Providers are entitled to claim “outcome payments” from the government when a client on their books completes four, 12 and 26 weeks of employment, no matter how the client secured their job, using payslips as proof of the client’s employment.
In 2022-23 such providers reportedly received $329m in outcome payments.
Jobseekers are not obliged to provide payslips to their job services provider yet testimony from jobseekers and former job agency staff exposed the extreme tactics companies in Australia’s privatised employment services network were using to get them.
According to The Guardian, the high-pressure methods included finding jobseekers on Facebook, repeatedly cold-calling their employers and threatening to suspend clients’ welfare payments using Centrelink’s compliance framework. In some cases, companies acted on this threat when former clients failed to give them the payslips.
In May, a department spokesperson reportedly told Guardian Australia that “providers must not threaten or apply payment suspensions or demerits under the Targeted Compliance Framework to compel participants to supply payslips or evidence of employment.”
On June 4 the spokesperson said, “The department can assure clients it will investigate claims and take action as appropriate.”
During estimates the previous day, Greens senator Penny Allman-Payne asked the department what it had done to stop providers harassing people for their payslips.
Quyen Tran - assistant secretary of the funds and payments branch - reportedly said three advisory notices had been sent to job services providers in the past 18 months.

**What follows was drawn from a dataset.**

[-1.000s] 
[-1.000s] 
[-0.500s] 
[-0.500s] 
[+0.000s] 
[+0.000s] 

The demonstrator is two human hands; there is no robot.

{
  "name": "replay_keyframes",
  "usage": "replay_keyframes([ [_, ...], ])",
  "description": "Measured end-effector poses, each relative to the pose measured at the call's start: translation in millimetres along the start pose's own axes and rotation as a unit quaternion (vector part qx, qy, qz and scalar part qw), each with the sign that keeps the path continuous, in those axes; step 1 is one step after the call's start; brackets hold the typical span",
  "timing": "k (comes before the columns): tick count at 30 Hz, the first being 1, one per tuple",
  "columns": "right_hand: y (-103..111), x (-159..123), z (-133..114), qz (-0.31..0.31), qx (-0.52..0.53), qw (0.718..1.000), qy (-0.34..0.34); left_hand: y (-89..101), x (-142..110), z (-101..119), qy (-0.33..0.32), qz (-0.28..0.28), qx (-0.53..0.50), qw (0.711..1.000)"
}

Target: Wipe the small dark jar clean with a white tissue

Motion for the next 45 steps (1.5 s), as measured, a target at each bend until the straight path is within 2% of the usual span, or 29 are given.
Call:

“[The notices] made very clear that providers are not to harass or bully participants into providing payslips,” Ms Tran said. “We have also been looking at ensuring, through program assurance activities, that providers are not inappropriately applying the targeted compliance framework to participants who are not providing payslips.”
When questioned about how many providers had been subject to compliance action, department officials claimed they were unaware of any that had been and took the question on notice.
Responding to a comment from the department’s deputy secretary Tania Rishniw that affected jobseekers should call the national complaints line if their provider was harassing them for payslips, Greens senator Penny Allman-Payne said the line currently referred jobseekers back to the provider to sort the issue out.
“There’s one rule for income support recipients, and it seems to me there’s a completely other rule for these providers – and they’re multimillion-dollar companies in most cases,” Ms Allman-Payne said.
“Are you aware at the moment there are still job service providers that are completely disregarding the advice you’ve given them?”
Ms Rishniw said while the department was “absolutely looking at where providers are repeatedly asking clients for their payslips and taking direct action with those providers,” she was “not aware of any at the moment”.
She reportedly repeated that jobseekers being harassed for payslips should contact the complaints line, “We will take that seriously and act on it.”